> _ABOUT THIS TASK_:
Copy out the listing in full, exactly as written, but not its pictures.

····················

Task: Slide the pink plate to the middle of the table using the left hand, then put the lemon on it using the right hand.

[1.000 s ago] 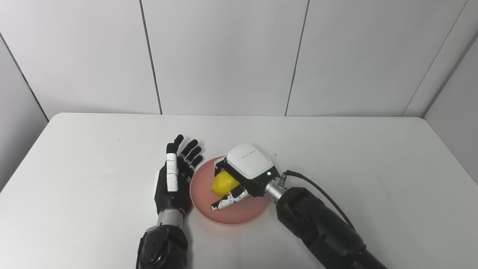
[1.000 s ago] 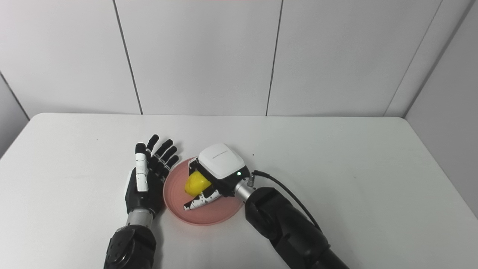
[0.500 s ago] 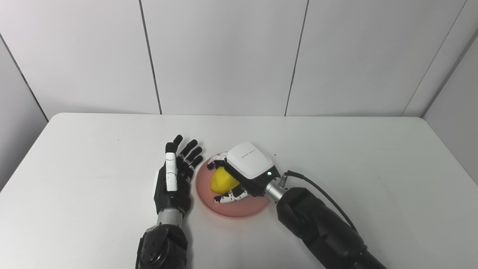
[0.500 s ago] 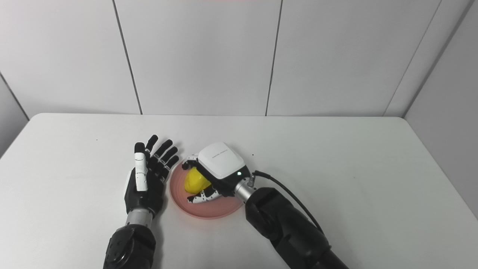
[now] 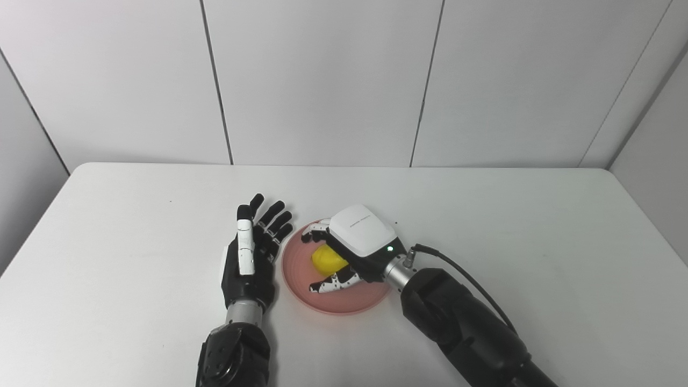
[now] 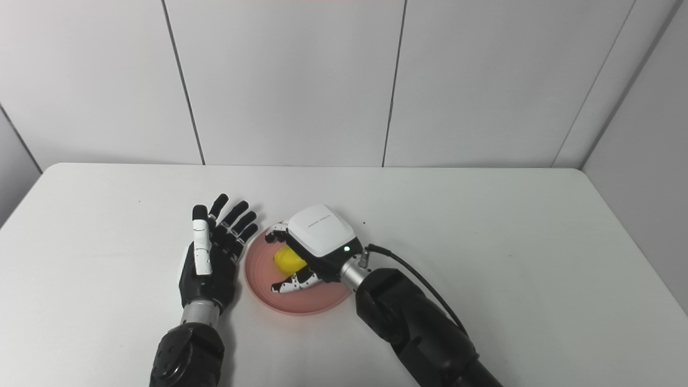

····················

> _TASK ANSWER_:
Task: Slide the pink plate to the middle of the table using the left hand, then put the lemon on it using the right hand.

[1.000 s ago] 
[1.000 s ago] 
[0.500 s ago] 
[0.500 s ago] 
[now] 
[now] 

This output is complete as it stands.